In an application, there is an enum ListCommand that enumerates the
commands a user may execute on list entries:

public enum ListCommand

There is an interface that uses this enum:

public interface ListCommandProcessor
void onListCommand (ListCommand cmd);


public enum AppListCommand extends ListCommand

I wished something like that in other languages too. However, things are
not that easy as they appear. We had a similar discussion in the C++
group some time ago.

Extending a class means that you provide all the functionality of the
base class and anyone that can accept the base can deal with your
extension as well. But this does not hold true in your case.
What should a method accepting the base enum do when it receives an
unexpected value outside the range of the declared enum type? Note that
this is the other way around than for overridden methods. With methods
you call the overridden method with the parameters of definition in the
base class. What you expect is, that a method, that takes the base enum
parameters is called with parameters of your derived enum. It is like
covariance versus contravariance. You may always pass a refined type as
argument, but you can only receive a more general type than declared
from the return value. The /value/ of your enum is more like the return
value. So an instance taking the larger number of constants may also
store the values of the base enum, i.e. a method that can deal with the
extended enum may safely be called with the base enum type, but not the
other way around.

This would be my solution, but it is not possible in java to extend

Your requirements requires runtime polymorphism. Enums are not
polymorphic. In no language that I know of.

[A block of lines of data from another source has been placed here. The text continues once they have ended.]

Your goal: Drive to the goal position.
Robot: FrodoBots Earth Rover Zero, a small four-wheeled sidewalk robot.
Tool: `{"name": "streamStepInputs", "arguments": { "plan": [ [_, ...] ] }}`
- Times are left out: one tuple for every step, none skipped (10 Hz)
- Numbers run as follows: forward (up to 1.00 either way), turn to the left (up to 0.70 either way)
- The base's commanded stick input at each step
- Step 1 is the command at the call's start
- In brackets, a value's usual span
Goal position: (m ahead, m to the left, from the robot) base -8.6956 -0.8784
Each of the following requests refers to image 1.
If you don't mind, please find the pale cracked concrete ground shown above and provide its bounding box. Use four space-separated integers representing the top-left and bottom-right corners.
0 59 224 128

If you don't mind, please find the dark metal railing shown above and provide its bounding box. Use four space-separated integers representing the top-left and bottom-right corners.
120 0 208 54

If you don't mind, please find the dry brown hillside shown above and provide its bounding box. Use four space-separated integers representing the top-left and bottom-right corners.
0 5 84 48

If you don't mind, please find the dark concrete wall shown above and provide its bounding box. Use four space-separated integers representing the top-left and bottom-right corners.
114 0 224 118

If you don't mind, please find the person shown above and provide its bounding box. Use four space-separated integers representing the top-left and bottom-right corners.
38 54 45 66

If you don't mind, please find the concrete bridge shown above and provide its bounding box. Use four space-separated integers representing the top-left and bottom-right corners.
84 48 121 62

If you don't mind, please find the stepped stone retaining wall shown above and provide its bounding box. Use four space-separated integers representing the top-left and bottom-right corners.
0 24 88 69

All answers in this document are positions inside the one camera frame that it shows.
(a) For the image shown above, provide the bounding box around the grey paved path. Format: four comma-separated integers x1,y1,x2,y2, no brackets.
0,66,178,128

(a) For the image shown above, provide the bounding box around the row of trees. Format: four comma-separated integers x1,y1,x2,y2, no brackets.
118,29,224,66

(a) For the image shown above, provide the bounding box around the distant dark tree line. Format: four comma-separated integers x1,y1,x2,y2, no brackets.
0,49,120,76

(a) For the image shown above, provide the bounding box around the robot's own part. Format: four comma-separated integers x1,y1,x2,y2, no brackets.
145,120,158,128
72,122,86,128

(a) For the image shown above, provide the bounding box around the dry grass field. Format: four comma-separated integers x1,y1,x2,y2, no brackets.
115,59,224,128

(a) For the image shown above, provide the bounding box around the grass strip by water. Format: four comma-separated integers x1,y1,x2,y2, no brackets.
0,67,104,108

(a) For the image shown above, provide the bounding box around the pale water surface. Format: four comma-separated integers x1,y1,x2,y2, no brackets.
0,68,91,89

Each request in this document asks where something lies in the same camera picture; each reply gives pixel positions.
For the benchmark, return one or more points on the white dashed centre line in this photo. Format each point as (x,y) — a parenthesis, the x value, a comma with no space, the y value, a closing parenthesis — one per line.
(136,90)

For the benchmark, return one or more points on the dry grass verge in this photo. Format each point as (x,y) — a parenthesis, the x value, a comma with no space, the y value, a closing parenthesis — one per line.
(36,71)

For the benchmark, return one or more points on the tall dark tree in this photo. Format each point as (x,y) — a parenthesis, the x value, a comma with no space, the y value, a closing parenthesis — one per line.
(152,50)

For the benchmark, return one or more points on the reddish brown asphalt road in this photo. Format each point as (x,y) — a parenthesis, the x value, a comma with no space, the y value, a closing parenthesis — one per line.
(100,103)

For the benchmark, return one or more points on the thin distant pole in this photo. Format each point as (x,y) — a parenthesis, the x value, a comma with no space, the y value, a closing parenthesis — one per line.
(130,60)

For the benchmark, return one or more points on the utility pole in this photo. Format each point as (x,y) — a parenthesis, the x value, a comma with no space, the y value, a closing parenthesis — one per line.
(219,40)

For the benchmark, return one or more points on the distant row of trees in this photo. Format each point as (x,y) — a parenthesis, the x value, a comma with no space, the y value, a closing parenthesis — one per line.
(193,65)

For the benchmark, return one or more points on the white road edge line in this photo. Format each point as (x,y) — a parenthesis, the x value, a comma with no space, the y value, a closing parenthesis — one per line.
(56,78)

But I need to make a cut somewhere in order to move Listing<T>
into the generic library. The only solution I can imagine is to change

onListCommand (ListCommand cmd);


onListCommand (int cmd);

But then I would loose the beautiful type binding and I will soon find
myself defining list commands like it was done in the 90's in C:

public static final int CMD_OPEN = 1;
public static final int CMD_EDIT = 2;
public static final int CMD_DELETE = 3;
public static final int CMD_SOMETHINGSPECIAL = 55;

You can always use strong typing by wrapping the ints with a class.
You may also drop the int entirely and use instance equality instead.
This is approximately the way enums work in Java. They are basically
syntactic sugar.

class ListCommand
   protected ListCommand();

   public static final ListCommand CMD_OPEN = new ListCommand();

   public ListCommand[] values()
   { return ...

If you are smart enough to replace the ListCommand constructor calls by
a private factory, then you might build the values array without
repeating yourself in the values method.

Note that you need to override values() in each derived class. It must
extend super.values() by it's own additions.

Of course, the java language could have implemented the enums this way
unless you declare them final. But because of the pitfalls above and
maybe because in 99% of the use cases enums are not polymorphic, they
have chosen to make them final by default.